* _Directions for this task_: With the line containing "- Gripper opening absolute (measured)" as the start and the line containing "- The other" as the end, transcribe that span of the entries below exactly, including both.
-------- Available data
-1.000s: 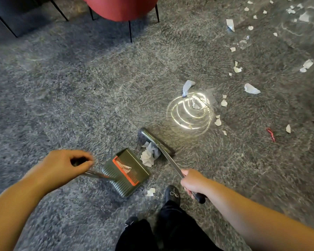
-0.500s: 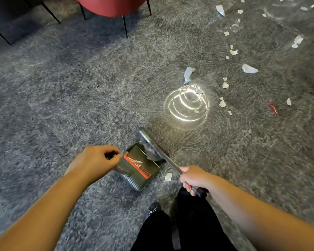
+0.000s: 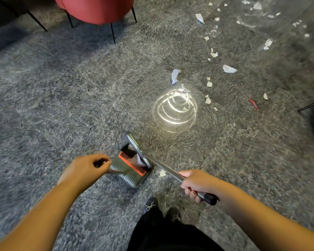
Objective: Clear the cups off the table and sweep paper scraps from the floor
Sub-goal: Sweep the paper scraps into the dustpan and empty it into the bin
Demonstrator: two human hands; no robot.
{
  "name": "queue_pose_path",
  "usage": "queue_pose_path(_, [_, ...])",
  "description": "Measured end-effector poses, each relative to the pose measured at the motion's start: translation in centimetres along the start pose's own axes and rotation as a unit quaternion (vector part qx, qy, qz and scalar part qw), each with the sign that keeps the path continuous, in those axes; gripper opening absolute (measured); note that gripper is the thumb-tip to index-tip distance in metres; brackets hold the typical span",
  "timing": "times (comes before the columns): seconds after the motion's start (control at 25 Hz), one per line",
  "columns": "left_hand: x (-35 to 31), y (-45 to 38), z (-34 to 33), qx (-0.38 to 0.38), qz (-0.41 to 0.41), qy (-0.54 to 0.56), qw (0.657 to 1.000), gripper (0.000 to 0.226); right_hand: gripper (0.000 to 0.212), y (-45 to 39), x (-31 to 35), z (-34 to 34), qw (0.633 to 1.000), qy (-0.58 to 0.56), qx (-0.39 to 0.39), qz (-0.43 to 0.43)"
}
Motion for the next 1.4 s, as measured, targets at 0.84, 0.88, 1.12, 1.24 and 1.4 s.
queue_pose_path(0.84, [-1.7,2.4,-1.6,0.116,-0.104,-0.118,0.981,0.003,0.057,-1.5,-13.2,1.1,0.985,-0.094,-0.141,-0.020])
queue_pose_path(0.88, [-2.0,2.3,-1.8,0.117,-0.111,-0.129,0.978,0.002,0.053,-2.1,-13.1,-0.1,0.985,-0.098,-0.141,-0.013])
queue_pose_path(1.12, [-1.9,2.4,-1.8,0.117,-0.129,-0.155,0.972,0.005,0.055,-4.7,-11.1,-8.4,0.984,-0.159,-0.076,0.004])
queue_pose_path(1.24, [-1.5,2.3,-1.9,0.121,-0.136,-0.140,0.973,0.007,0.056,-4.0,-9.6,-10.8,0.981,-0.193,-0.023,-0.003])
queue_pose_path(1.4, [-0.7,2.9,-1.9,0.118,-0.156,-0.146,0.970,0.007,0.060,-1.2,-8.1,-12.1,0.980,-0.198,0.008,0.005])
Point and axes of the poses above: each hand's wrist, its own y-axis away from the middle knuckle, its own z-axis out of the back of the hand, x = y × z, the point moved 8 cm from there along -y, towards the middle knuckle
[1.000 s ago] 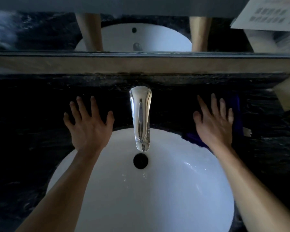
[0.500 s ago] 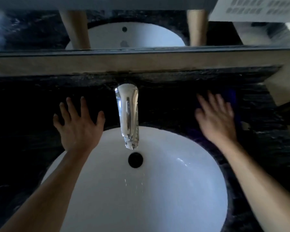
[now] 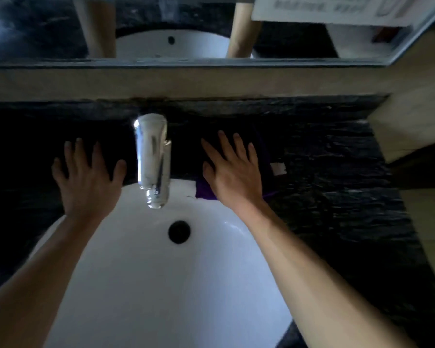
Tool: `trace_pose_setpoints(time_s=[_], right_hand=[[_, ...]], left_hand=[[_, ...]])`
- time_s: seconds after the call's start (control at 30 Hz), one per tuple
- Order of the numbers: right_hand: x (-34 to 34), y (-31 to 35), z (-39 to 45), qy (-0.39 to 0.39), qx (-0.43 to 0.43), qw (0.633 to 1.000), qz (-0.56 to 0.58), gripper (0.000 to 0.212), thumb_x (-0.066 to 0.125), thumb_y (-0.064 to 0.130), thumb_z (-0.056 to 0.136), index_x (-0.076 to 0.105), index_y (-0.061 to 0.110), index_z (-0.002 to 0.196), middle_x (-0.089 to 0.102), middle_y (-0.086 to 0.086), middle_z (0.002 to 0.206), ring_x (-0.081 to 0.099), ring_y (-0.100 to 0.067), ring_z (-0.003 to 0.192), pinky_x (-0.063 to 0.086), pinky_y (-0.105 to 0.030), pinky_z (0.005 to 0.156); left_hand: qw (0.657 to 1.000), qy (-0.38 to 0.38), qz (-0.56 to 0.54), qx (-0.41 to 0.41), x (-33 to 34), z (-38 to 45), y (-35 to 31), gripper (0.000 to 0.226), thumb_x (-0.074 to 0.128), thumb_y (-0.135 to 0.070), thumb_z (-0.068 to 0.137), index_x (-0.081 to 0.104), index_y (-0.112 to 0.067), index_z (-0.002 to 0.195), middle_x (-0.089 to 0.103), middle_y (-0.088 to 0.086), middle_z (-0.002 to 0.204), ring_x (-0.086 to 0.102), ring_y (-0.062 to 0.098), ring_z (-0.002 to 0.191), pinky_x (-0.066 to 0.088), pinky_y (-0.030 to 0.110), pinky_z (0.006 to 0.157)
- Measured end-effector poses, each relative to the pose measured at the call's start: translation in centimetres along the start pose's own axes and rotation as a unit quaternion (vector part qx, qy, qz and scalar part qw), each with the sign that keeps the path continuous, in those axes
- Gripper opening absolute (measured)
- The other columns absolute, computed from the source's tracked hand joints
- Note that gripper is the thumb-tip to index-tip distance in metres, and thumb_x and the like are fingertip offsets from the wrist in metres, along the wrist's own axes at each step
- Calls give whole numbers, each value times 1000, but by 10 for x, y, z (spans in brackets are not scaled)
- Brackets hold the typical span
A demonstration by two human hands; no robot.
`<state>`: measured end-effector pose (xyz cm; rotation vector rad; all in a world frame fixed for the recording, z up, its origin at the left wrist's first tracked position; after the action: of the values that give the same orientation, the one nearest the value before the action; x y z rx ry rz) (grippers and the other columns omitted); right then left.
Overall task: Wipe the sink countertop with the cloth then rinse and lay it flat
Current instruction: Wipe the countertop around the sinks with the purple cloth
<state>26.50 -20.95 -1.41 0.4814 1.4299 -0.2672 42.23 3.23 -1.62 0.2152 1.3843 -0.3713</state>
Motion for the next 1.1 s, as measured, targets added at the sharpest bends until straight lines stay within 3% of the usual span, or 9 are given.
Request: trace_pose_setpoints(time_s=[0.07, 0.17, 0.27, 0.43, 0.5, 0.7, 0.87, 1.0, 1.1], right_hand=[[-9, -51, -22, -10, 30, 999, -15, 56, 41, 45, 94, 46, 38, 149, 43, -6, 160, 37, -36, 147, 26, -56, 119], [-22, -115, -59, -7, 80, 996, -37, 56, 42, 43, 95, 45, 37, 151, 43, -8, 160, 39, -37, 146, 29, -57, 118], [-33, -150, -106, 8, 122, 992, -42, 59, 38, 45, 96, 39, 36, 154, 38, -9, 163, 35, -36, 149, 28, -59, 119], [-36, -131, -192, 54, 126, 989, -56, 63, 34, 53, 99, 26, 39, 159, 23, -5, 169, 24, -34, 155, 24, -58, 120], [-35, -125, -184, 63, 112, 990, -56, 62, 32, 56, 100, 25, 39, 159, 21, -6, 170, 22, -35, 155, 23, -59, 121], [-23, -103, -52, 46, -38, 998, -17, 54, 34, 47, 102, 38, 35, 155, 31, -3, 167, 25, -32, 154, 23, -56, 122], [-13, -87, 10, 88, -216, 972, -25, 58, 26, 50, 100, 36, 34, 155, 26, 4, 168, 19, -26, 156, 15, -49, 126], [-18, -104, 28, 97, -248, 964, -2, 54, 28, 54, 100, 36, 46, 153, 30, 9, 166, 21, -18, 156, 15, -43, 126], [-28, -165, 21, 93, -199, 975, 4, 53, 30, 49, 100, 38, 45, 152, 33, 7, 165, 25, -17, 154, 17, -43, 124]], left_hand=[[999, -46, -2, 20, -9, -38, -19, 50, 43, -33, 97, 50, 1, 133, 36, 38, 148, 34, 52, 139, 27, 60, 111], [972, -40, -89, 215, -9, -118, -95, 40, 49, -13, 91, 58, 3, 127, 54, 34, 132, 53, 53, 121, 41, 61, 101], [928, -29, -175, 328, -17, -134, -179, 36, 53, -11, 91, 65, 2, 123, 60, 22, 136, 56, 40, 129, 43, 50, 107], [987, 53, -137, 65, -3, -47, -243, 69, 39, -43, 98, 44, 7, 144, 42, 31, 151, 39, 44, 142, 31, 53, 117], [992, 74, -99, 14, 9, -43, -253, 76, 32, -49, 100, 37, 9, 148, 34, 35, 154, 32, 45, 146, 26, 54, 120], [996, 25, -80, -2, 13, -43, -253, 74, 19, -49, 103, 34, 6, 151, 33, 31, 157, 29, 41, 148, 21, 51, 120], [990, -18, -131, -42, 10, -40, -250, 76, 13, -50, 102, 37, 3, 151, 38, 23, 157, 33, 35, 148, 25, 47, 120], [991, -39, -119, -50, 10, -42, -249, 76, 24, -54, 101, 37, 0, 152, 41, 22, 156, 37, 34, 146, 26, 46, 119], [993, -36, -103, -41, 11, -42, -250, 73, 27, -52, 100, 38, -2, 152, 39, 23, 157, 35, 35, 147, 26, 49, 119]])
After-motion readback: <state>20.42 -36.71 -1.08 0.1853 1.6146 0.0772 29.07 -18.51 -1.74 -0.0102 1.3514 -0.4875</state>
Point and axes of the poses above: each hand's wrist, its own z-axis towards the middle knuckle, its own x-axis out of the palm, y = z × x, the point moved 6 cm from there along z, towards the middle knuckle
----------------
* _Exercise response_:
- Gripper opening absolute (measured)
- The other columns absolute, computed from the source's tracked hand joints

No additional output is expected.